The expected answer is the data below, printed verbatim without its pictures.

----

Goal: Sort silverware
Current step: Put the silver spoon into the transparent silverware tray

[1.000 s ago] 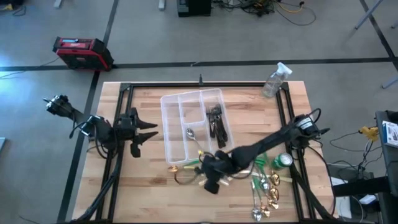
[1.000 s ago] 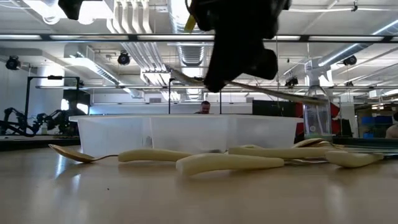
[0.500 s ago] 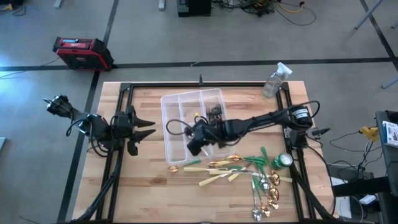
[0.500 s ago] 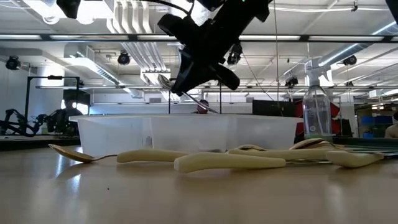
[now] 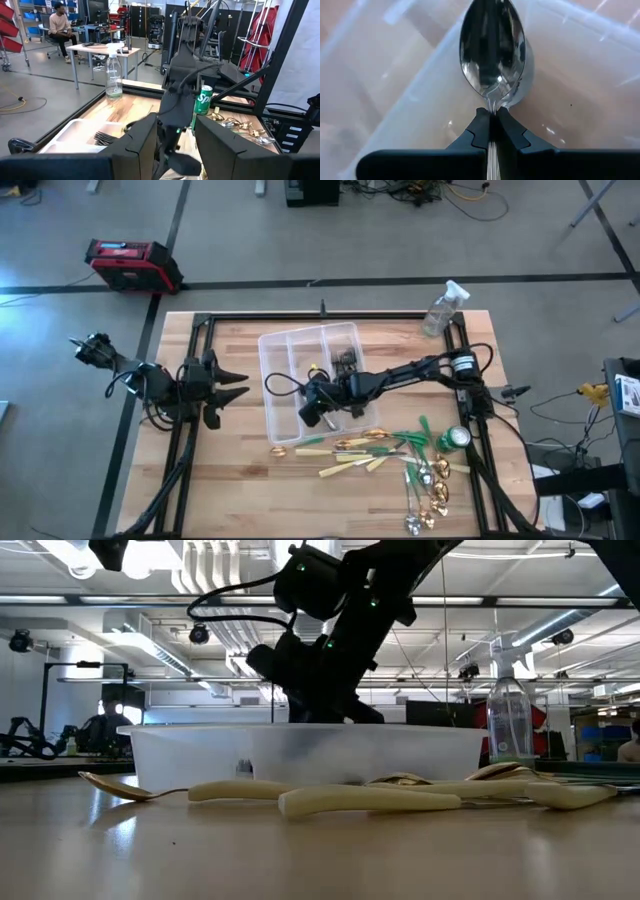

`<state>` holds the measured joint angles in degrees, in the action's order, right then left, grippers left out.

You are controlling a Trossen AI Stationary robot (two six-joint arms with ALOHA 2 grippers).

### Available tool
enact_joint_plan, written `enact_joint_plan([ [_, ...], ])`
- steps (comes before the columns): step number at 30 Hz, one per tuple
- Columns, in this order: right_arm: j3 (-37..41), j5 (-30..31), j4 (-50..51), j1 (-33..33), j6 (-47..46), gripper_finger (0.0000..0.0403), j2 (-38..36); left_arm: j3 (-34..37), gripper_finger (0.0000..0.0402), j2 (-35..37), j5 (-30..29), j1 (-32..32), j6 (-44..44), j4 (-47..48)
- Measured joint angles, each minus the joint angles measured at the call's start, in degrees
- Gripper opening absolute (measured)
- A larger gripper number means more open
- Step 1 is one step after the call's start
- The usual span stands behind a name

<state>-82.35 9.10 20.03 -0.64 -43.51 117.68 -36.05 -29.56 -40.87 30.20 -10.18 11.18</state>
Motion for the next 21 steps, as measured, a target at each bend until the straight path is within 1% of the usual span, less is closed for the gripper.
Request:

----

» Written answer
Goal: Sort silverware
Current step: Put the silver spoon into the transparent silverware tray

[1.000 s ago] 
[1.000 s ago] 
[0.500 s ago] 
[0.500 s ago] 
[now] 

`<state>` holds the measured joint angles in degrees, in the action's order, right then left, grippers left out.

You are controlling a Trossen AI Stationary robot (two six-joint arms with ALOHA 2 grippers).

### Available tool
enact_joint_plan, written `enact_joint_plan([ [_, ...], ])`
- steps (comes before the columns): step number at 30 Hz, one per tuple
- Columns, in this order: right_arm: j3 (-37..41), j5 (-30..31), j4 (-50..51), j1 (-33..33), j6 (-47..46), gripper_finger (0.0000..0.0403), j2 (-38..36); left_arm: j3 (-34..37), gripper_finger (0.0000..0.0402), j2 (-35..37), j5 (-30..29), j1 (-32..32), j6 (-44..44), j4 (-47..48)
- Measured joint angles, each minus the joint angles measured at the call's start, in degrees
- Gripper opening absolute (measured)
- A larger gripper number means more open
- Step 1 is one step after the call's start
- The usual span stands behind a name

<state>-82.35 9.10 20.03 -0.64 -43.51 117.68 -36.05 -29.56 -40.87 30.20 -10.18 11.18</state>
Motion for the next 21 steps, as measured, a target at each bend until the straight path is within 1% of the usual span, less is closed for the gripper.
Request:

For this exercise, the work is now complete.